20 Aug 2012 Hugo Gascon clustering dbscan hpfeeds kmeans parallel-coordinates splunk

…and the summer is over. During the last three months I have tried to make sense of the highly unstructured data set that comes from merging the data streams of several hpfeeds channels. I have had to learn the inner workings of Splunk, their SDKs, the D3.js graphic library and explore different machine learning frameworks and clustering algorithms.

Today I am presenting the first release of Acapulco, a tool to find and display clusters of meta-events built from different types of hpfeeds events within a parallel graph, one of the best ways to represent multidimensional security data in a single visualization.

Acapulco consists of three different parts that are displayed in the following diagram: the Splunk application, the cluster runner and the visualization web client.

The Splunk server and the installed Acapulco application should be managed by an administrator who has one master key to the HPfeeds system. This key should have access to as many channels as possible and, although in this first release not every data feed is included for analysis, new ways of creating meta-events from different feeds will be included in next releases.

Once the Splunk app is configured, all available data feeds are logged in a specified local directory in the server and the cluster runner can be run with the logging directory as a parameter to indicate where it can find all the available hpfeeds log files. A new pair of files will be created. The first of them will include a series of meta-events. These are new events build from the intersection of different feeds into a single one for some of their parameters. For instance, the most common parameters found across all feeds are source IP address, source port, dest IP address and dest port, but Dionaea feeds provide the URL from where a sample has been downloaded and also does Glastopf provide the URL of the malicious server file. These parameters can be combined and clustered to search for similarities across different hpfeeds channels.

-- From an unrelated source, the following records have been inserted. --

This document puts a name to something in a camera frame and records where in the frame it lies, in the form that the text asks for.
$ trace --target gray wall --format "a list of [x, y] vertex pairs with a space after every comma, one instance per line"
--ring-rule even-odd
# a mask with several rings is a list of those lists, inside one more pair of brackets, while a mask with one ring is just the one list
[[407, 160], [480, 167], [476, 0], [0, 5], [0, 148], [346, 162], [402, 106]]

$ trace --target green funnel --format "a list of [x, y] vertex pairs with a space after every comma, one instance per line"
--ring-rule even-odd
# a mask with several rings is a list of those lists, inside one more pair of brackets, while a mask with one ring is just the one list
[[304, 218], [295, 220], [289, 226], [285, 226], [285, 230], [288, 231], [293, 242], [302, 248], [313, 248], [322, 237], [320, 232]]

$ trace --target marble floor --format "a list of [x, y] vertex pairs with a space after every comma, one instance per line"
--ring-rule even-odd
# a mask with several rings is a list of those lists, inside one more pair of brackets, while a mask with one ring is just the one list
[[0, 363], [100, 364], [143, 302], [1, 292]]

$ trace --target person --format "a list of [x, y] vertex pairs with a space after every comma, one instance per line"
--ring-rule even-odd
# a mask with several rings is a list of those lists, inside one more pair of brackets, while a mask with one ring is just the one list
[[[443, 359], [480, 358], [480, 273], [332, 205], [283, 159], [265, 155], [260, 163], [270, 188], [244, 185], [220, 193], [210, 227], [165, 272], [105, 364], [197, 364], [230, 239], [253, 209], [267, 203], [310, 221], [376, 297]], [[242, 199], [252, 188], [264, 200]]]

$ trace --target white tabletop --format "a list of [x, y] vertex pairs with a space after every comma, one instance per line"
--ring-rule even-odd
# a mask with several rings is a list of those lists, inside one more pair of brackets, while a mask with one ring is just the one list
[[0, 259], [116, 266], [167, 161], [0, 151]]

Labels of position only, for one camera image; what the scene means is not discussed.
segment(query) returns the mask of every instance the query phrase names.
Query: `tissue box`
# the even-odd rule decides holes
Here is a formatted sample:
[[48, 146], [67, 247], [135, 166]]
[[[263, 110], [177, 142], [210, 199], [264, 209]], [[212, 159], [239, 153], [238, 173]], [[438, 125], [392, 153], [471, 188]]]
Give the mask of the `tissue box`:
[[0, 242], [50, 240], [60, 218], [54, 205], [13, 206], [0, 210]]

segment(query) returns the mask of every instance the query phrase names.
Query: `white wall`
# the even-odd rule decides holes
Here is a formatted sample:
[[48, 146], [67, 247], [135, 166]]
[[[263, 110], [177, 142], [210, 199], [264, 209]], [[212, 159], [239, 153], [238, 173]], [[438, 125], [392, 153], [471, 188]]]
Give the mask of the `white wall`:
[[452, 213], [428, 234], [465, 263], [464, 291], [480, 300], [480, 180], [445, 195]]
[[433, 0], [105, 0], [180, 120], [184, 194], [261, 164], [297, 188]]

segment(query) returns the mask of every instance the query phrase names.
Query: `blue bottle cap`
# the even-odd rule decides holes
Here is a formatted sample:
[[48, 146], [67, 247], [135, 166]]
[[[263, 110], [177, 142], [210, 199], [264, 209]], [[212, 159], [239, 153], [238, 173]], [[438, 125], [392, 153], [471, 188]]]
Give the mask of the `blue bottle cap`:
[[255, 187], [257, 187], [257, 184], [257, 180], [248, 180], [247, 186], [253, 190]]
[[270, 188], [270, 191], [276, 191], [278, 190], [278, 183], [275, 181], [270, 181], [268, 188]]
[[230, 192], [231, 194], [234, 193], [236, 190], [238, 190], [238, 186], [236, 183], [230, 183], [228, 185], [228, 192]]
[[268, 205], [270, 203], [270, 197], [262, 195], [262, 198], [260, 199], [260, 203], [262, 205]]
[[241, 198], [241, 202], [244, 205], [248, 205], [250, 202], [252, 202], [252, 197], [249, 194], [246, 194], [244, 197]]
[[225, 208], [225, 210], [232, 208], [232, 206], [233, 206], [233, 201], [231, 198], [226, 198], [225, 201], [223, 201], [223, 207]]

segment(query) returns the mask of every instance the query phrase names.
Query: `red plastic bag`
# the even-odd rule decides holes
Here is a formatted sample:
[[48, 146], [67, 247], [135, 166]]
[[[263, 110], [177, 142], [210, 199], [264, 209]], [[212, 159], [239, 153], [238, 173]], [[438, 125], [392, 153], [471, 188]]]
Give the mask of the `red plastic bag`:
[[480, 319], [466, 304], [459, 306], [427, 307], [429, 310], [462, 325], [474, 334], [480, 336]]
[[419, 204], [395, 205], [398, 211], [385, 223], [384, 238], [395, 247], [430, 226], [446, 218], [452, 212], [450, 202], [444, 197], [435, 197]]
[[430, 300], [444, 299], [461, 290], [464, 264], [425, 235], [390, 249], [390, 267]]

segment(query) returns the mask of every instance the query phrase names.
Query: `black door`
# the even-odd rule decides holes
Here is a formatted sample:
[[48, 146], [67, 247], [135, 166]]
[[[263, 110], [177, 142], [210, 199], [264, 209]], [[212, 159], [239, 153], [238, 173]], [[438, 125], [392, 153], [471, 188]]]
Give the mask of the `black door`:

In order to preserve similarities when plotted along a linear axis, some of the parameters needed to be encoded. For example, IP addresses are converted into integers in a way that subnets distances are preserved. Port numbers, which are already integers, are easily encoded. URLs present a special case because there are many different manners of encoding strings in a way that some similarity measure is preserve. In this case, every URL string is character-vector encoded. This means that every string is embedded in a vector where every element represent the integer version of each character. To be able to apply clustering algorithms on these set of vectors, all of them need to have the same size, so smaller vectors are zero-padded up to the size of the largest one (i.e. the longest URL).

After clustering every feature, the original values are changed by the cluster label that has been assigned by the algorithm and saved in the second file in the logging directory. The unclustered and the clustered files are also indexed by Splunk so the remote visualization client is able to retrieve them using the JavaScript Splunk SDK and a standard Splunk search query.

When the user is accessing the visualization client, it is necessary to provide a user and login to the Splunk server. This account can be configured by the administrator in the server so the user can access the visualization without admin rights.

The following is the intro to the viz client:

And this is the main graph page before requesting any data:

After a successful login, a new “Run” button appears and it can be used to retrieve the plain data from the server after the type and amount of data has been selected using the slider bar. Retrieved data are displayed in parallel coordinates graph as shown below.

The displayed data can be then shown in a clustered view (selecting “clustered data” radio button and leaving other options unchanged).

This configuration is good to see how the different clusters in different coordinates or features relate to each other, but as all the lines are over imposed on one another it is difficult to see the relative size of each cluster respect to the other ones. Then, we come to a nice way of visualizing the density of the clusters in a parallel coordinate graph. If we hit the show density button, which is only active in the clustered data view, we see the following:

The size of the cluster bubbles represents the number of elements in that cluster and is relative to the number of total events requested. This means that, if all events retrieved belong to just one cluster, the bubble will reach a maximum size. This maximum size will be the same, independently of the amount of events retrieved, if all the events belong to a single cluster.

This might result in a situation when some clusters have no displayed density bubbles in spite of having events. This is only visual effect. Since a size of bubbles is proportional to the number of events in a cluster, clusters with small number of events (e.g., 4) have a significantly smaller bubble size compared to large clusters (e.g., 4000 events).

The cluster density bubbles can be understood as a histogram of the sizes of the clusters in each coordinate and while the relation between them is currently linear, another function, like a logarithm, can be applied to them to stress the difference between very populated and less populated groups.

As described in the project page, the code is available at: https://github.com/hgascon/Acapulco4HNP

I have made available here some slides with more details on the project and a very simple and rough demo video with the first version of the visualization client.